Print the data exactly, leaving nothing out.

### Data section
______________________________

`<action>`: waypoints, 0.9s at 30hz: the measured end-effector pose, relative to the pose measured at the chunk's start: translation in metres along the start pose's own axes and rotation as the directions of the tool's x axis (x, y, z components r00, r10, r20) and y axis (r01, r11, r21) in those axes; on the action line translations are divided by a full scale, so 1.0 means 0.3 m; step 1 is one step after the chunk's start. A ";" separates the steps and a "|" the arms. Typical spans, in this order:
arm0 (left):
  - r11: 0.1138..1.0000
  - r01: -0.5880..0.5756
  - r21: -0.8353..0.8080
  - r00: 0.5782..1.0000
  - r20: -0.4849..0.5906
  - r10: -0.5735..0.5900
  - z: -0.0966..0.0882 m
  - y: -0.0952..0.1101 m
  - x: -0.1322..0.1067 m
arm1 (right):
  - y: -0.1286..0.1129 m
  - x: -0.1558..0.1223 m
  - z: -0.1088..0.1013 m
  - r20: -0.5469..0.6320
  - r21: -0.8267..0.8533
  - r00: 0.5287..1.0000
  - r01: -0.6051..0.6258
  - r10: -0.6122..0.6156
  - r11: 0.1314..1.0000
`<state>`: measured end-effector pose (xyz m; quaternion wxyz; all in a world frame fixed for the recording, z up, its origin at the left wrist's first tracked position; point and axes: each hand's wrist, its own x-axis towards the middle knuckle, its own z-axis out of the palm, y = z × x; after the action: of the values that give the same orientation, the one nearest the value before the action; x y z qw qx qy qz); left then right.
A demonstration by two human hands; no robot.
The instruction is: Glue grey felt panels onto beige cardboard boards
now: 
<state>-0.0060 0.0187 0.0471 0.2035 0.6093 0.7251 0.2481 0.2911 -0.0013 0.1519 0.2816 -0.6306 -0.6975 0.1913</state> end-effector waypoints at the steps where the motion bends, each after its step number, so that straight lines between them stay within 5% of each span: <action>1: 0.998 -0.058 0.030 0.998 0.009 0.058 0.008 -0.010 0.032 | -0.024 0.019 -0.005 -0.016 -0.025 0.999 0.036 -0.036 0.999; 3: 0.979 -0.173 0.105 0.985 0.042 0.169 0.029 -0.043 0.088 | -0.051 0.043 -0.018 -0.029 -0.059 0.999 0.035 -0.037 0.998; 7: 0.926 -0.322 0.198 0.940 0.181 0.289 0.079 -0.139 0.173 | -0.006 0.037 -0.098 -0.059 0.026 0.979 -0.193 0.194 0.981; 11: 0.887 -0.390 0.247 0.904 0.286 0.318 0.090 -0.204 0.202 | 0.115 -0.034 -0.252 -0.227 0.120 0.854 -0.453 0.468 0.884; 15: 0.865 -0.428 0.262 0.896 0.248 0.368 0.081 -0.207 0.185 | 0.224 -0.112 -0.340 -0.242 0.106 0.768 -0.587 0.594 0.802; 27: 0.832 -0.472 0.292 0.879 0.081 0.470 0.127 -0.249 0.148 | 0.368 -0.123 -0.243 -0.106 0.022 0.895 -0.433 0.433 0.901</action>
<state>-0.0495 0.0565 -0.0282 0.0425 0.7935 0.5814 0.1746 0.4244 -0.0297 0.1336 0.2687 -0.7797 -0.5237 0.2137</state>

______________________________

### Finished exercise
`<action>`: waypoints, 0.9s at 30hz: the measured end-effector pose, relative to the pose measured at the chunk's start: translation in metres along the start pose's own axes and rotation as the directions of the tool's x axis (x, y, z components r00, r10, r20) and y axis (r01, r11, r21) in those axes; on the action line translations are divided by a full scale, so 1.0 means 0.3 m; step 1 is one step after the chunk's start. A ";" separates the steps and a "|" the arms. Typical spans, in this order:
arm0 (left):
  - r11: 0.1138..1.0000
  - r01: -0.5880..0.5756
  - r21: -0.8353..0.8080
  - r00: 0.5782..1.0000
  - r20: -0.4849..0.5906
  - r10: -0.5735..0.5900
  - z: -0.0966..0.0882 m
  - y: -0.0952..0.1101 m
  - x: -0.1322..0.1067 m
arm1 (right):
  - y: -0.1286..0.1129 m
  - x: -0.1558..0.1223 m
  - z: -0.1088..0.1013 m
  - r20: -0.5469..0.6320
  - r21: -0.8267..0.8533
  - r00: 0.5287..1.0000
  - r01: -0.6051..0.6258
  - r10: -0.6122..0.6156
  - r11: 0.1314..1.0000
`<state>`: measured end-effector pose (xyz m; quaternion wxyz; all in a world frame fixed for the recording, z up, its origin at the left wrist's first tracked position; point and axes: each hand's wrist, its own x-axis towards the middle knuckle, its own z-axis out of the palm, y = z × x; after the action: of the values that give the same orientation, the one nearest the value before the action; x y z qw qx qy qz); left then right.
A demonstration by two human hands; no robot.
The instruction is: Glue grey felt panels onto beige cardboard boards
now: 
<state>-0.0060 0.0187 0.0471 0.2035 0.6093 0.7251 0.2481 0.2911 -0.0013 0.1519 0.2816 -0.6306 -0.6975 0.1913</state> end-effector waypoints at the steps where the motion bends, each after its step number, so that straight lines between them stay within 5% of each span: <action>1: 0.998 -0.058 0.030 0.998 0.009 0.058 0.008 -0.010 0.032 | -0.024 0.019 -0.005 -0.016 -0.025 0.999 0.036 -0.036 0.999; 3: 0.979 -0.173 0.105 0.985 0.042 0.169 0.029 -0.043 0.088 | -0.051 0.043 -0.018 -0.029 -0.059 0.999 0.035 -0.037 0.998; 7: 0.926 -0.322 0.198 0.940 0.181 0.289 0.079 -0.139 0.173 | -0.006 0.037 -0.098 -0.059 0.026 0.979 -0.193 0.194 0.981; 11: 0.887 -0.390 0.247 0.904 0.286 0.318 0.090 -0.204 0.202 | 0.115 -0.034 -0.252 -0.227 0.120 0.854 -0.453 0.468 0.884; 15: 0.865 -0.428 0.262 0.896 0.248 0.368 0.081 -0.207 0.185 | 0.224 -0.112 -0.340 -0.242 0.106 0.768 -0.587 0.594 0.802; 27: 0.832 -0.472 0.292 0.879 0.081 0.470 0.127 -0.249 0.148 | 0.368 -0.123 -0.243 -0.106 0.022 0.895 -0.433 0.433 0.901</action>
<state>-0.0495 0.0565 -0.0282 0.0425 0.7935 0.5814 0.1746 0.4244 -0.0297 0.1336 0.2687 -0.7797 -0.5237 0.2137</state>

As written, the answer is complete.